Que tal uma máscara de dragão, muitos em um só: serpente, lagarto, pássaro, leão e ainda por cima visto na lua, sob a lança de Ogum. E o que dizer da ilustração do Apocalipse de Bamberg, que eu só sei de ouvir falar. Mas tem aquela coisa da continuidade do caos, principio de Satanás. É melhor não mexer com isso, vai que o bicho pega e me aparece um C.G Jung vendo mitos, lutas regressivas entre o Eu e sei lá que mais.
Escarafacho estava exausto daquela busca. Uma máscara, um personagem que fosse a farsa perfeita para a revelação de sua face obscura. Ele sabia que não seria fácil revelar aquilo que jamais seria. Foi aí que pensou no caga-dinheiro de Goslar, aquilo que jamais seria.Jamais estaria preso ao mundo pelos bens matérias. A cara seria a mesma, apenas as moedas seriam cunhadas sob encomenda. Cara e coroa no mesmo jato de excrementos. Cagando pra sorte.

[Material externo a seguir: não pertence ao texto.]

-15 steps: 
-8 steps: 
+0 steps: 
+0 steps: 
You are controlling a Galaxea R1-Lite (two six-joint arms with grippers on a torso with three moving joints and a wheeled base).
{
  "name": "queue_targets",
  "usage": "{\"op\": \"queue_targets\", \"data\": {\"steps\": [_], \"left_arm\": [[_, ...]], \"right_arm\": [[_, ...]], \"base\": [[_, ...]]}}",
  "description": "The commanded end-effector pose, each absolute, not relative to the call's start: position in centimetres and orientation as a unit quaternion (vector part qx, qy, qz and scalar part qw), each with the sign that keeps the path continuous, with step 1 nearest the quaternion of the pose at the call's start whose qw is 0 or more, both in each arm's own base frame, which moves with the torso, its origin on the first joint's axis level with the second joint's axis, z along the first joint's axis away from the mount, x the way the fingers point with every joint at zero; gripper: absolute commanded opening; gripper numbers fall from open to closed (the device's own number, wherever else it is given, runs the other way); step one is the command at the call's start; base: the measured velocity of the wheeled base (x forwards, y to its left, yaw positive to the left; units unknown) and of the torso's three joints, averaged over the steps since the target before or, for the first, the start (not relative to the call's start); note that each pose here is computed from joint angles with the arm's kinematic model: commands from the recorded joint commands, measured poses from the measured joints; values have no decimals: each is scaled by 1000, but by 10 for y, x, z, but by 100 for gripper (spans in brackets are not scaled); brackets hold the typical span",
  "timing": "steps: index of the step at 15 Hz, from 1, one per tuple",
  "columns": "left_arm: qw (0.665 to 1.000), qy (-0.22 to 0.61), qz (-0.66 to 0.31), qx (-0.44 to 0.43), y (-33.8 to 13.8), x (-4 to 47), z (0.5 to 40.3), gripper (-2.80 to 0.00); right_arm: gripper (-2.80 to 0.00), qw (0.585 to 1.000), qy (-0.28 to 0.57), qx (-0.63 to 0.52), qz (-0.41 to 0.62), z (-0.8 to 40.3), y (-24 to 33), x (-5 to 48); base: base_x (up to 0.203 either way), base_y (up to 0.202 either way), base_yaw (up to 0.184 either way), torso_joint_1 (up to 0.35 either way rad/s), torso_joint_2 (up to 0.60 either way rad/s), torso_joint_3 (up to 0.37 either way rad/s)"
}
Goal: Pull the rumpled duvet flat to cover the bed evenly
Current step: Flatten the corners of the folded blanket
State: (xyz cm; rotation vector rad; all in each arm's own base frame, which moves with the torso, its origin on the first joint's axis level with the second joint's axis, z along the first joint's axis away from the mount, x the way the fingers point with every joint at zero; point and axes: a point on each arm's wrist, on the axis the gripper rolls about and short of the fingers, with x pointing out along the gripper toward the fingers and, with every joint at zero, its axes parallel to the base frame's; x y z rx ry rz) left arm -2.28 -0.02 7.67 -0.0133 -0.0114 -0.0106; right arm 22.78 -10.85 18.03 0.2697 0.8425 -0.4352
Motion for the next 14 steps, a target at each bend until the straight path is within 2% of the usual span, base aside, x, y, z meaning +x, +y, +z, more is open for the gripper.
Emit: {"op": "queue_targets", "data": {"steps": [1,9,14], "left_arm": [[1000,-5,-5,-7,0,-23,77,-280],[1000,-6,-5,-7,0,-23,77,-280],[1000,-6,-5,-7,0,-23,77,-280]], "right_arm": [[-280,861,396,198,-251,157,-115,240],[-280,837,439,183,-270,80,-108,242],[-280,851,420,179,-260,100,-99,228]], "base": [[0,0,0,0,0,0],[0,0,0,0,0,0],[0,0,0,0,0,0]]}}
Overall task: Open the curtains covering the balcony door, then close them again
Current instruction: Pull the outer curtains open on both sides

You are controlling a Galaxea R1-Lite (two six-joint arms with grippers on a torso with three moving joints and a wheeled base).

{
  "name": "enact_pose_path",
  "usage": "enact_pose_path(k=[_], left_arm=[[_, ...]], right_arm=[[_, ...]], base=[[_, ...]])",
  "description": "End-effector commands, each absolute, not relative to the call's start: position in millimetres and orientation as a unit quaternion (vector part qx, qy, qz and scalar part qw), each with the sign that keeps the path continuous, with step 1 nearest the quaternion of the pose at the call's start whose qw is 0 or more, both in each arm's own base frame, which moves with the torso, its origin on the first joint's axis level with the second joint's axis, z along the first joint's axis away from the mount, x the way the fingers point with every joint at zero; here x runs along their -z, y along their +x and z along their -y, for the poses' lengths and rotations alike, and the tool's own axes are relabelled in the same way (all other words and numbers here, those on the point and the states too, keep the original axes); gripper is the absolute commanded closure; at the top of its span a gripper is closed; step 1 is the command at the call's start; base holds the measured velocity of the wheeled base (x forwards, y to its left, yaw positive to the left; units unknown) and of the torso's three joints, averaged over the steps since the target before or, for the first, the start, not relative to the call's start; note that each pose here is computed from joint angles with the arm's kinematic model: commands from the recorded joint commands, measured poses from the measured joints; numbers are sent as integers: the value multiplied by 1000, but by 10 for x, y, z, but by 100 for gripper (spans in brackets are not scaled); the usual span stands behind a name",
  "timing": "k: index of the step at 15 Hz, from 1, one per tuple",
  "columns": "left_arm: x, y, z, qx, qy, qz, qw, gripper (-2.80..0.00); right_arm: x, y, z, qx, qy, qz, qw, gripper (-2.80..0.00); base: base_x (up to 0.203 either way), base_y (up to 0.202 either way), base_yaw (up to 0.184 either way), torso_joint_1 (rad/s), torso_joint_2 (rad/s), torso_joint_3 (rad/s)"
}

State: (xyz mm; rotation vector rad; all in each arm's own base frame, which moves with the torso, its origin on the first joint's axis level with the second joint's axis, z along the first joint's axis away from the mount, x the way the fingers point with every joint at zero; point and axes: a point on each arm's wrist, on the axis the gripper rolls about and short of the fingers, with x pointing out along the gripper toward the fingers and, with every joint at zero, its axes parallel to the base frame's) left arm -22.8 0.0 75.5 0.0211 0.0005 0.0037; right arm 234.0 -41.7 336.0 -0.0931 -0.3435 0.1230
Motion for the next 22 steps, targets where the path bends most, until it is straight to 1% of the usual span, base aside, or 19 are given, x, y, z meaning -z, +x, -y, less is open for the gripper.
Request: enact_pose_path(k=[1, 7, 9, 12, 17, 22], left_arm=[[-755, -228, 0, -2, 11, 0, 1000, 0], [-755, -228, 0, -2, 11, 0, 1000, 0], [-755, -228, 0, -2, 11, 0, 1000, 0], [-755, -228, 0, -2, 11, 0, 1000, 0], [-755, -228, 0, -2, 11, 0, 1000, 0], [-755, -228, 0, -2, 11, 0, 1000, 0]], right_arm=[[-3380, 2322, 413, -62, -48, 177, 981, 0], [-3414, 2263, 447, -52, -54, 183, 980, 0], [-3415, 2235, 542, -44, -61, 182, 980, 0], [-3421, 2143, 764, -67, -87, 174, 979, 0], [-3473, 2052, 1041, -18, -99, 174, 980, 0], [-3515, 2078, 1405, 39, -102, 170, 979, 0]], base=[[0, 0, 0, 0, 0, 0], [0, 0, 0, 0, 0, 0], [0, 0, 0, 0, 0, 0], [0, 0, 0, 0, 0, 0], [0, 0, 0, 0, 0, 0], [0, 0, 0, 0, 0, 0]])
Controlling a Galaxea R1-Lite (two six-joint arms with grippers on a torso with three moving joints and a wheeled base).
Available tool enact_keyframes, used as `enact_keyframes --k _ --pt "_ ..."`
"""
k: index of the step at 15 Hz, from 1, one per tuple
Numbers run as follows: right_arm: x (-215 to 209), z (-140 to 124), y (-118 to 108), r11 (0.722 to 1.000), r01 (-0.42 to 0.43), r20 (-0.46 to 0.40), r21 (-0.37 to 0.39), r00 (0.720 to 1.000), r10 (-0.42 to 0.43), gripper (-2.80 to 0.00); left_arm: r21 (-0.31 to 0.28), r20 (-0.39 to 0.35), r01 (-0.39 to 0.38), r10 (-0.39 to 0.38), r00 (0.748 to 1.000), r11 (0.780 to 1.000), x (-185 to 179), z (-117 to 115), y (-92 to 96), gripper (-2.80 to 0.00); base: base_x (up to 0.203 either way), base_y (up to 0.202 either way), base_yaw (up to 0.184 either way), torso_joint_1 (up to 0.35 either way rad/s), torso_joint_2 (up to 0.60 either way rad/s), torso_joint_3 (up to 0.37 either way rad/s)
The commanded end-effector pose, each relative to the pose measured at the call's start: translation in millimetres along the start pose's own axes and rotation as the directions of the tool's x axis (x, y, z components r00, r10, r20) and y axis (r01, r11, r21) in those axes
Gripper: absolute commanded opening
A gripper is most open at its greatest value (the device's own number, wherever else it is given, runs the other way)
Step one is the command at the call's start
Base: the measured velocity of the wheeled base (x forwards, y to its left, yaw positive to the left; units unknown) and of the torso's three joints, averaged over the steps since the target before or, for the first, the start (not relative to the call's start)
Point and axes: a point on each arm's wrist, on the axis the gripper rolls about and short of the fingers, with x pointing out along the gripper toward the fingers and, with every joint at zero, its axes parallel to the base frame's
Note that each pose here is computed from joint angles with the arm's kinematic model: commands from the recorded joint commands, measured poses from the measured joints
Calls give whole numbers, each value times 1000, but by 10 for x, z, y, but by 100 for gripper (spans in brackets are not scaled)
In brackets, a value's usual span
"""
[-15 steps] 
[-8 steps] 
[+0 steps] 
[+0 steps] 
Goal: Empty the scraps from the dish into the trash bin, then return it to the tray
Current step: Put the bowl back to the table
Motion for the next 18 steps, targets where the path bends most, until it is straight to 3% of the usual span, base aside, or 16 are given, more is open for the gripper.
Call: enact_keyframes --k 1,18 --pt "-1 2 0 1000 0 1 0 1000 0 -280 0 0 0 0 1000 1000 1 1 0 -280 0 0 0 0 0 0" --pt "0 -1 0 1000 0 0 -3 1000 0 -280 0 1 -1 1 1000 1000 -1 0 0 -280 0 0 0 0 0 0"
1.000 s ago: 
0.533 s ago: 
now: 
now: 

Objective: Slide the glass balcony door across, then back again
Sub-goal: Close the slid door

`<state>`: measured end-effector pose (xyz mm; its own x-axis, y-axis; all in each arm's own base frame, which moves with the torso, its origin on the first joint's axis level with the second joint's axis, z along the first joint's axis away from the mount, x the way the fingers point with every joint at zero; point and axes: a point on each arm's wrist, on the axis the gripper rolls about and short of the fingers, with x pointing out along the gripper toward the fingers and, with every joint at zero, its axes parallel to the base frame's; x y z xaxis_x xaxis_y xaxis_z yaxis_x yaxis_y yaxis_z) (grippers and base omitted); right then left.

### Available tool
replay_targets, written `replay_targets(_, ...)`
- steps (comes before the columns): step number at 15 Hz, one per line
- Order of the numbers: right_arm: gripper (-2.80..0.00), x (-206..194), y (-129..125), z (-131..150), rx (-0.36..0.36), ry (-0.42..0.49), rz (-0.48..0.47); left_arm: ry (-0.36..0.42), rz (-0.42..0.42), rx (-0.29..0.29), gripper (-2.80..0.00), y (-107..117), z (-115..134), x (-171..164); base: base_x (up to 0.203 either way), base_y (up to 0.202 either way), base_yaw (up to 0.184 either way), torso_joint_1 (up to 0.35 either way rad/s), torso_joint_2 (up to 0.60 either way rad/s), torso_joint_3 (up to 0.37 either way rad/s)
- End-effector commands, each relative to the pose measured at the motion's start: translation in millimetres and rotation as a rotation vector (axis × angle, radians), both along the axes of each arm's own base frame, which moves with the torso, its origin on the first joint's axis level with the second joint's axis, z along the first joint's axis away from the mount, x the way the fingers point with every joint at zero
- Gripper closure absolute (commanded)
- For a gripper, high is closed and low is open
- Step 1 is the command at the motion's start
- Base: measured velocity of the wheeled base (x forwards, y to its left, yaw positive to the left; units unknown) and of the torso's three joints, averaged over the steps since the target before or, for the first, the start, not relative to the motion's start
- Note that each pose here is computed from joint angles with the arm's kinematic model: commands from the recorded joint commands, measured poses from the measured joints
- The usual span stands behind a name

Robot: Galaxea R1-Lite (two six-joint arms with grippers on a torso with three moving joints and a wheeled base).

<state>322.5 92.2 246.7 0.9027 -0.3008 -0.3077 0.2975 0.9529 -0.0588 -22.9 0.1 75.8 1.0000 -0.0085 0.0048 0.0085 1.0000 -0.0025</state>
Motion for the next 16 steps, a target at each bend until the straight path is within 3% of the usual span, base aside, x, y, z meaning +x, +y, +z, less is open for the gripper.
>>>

Às pressas encomendou a um artífice uma geringonça no formato de bunda, e que movida a manivela, como os velhos gramofones, pudesse cuspir tostões, patacas, dólares, euros e reais, sempre ao som de uma rabeca pernambucana com quatro cordas de tripa, tão rangente que ao ouví-la o povo fechasse os olhos e serrasse os dentes. Na avenida só se ouvia os gritos: lá vem a rabeca ranheta do caga-dinheiro.
Escarafacho fez girar a roda da fortuna e se deu por satisfeito. No carnaval é assim: uns cagam, outros correm atrás, filosofou.